Carson Wentz, arrivé cet été et encore en phase d’apprentissage du système offensif, a certes accumulé 350 yards et réalisé deux passes décisives, mais a également commis deux interceptions coûteuses. Il a souvent été contraint de reculer sous la pression défensive, et certaines de ses tentatives de passes semblaient imprudentes. « Que pouvez-vous attendre d’un joueur de 32 ans qui apprend encore l’attaque ? », se demande l’analyse, soulignant néanmoins ses efforts malgré les circonstances.
La ligne offensive, décimée par les blessures, a grandement contribué aux difficultés rencontrées par Wentz. L’équipe a également perdu un match qu’elle semblait avoir en main face à un quart-arrière de 41 ans, ce qui accentue la frustration. La situation est d’autant plus préoccupante que les Vikings doivent affronter, dans les semaines à venir, des équipes considérées comme des prétendants au Super Bowl : les Eagles, les Chargers, les Lions et les Ravens.

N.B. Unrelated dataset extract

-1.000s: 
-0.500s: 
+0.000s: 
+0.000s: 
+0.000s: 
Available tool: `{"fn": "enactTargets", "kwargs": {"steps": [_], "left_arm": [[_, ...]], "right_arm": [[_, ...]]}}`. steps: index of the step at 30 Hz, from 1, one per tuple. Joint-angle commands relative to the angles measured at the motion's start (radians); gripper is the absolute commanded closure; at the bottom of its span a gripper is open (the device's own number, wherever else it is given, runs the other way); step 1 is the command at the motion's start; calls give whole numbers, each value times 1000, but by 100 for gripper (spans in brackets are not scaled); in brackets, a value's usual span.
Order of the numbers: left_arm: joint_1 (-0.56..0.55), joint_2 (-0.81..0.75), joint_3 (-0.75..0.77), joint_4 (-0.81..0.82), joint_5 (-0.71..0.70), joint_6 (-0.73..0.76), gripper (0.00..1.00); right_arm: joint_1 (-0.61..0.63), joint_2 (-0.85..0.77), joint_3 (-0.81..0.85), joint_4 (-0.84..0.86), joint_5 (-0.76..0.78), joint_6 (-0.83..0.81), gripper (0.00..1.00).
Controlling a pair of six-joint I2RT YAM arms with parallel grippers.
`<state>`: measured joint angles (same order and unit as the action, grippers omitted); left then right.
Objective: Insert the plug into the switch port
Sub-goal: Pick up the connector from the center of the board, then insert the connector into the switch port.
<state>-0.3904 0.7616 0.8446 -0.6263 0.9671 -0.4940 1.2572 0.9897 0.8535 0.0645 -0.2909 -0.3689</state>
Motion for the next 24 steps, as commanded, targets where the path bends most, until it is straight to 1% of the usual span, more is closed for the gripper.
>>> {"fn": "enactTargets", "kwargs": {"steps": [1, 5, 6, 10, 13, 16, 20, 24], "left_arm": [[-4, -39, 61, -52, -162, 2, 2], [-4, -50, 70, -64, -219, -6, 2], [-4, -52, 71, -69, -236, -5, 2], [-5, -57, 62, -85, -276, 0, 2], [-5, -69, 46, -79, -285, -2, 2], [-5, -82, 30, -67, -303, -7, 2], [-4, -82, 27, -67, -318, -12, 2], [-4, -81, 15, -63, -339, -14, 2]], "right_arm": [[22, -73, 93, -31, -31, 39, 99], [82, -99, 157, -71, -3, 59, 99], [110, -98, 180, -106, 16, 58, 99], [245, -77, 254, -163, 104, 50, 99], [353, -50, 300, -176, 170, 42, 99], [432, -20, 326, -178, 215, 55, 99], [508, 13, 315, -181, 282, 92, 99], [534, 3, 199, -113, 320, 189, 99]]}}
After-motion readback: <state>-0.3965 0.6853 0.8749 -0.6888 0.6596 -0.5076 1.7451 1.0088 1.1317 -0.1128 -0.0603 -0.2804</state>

Deux décisions stratégiques semblent particulièrement hanter l’équipe à ce stade. La défaite à Pittsburgh, survenue lors du premier voyage des Vikings en Irlande pour un match de la NFL, a laissé une impression amère, les joueurs semblant, selon certains observateurs, « à peine ambulatoires et peu animés », une image rappelant le titre de la chanson « Zombie » des Cranberries, devenue un hymne populaire en Irlande.
Après leur match contre les Browns à Londres la semaine prochaine, le calendrier des Vikings s’annonce particulièrement difficile. La capacité de l’équipe à rebondir et à corriger ses erreurs sera déterminante pour la suite de la saison.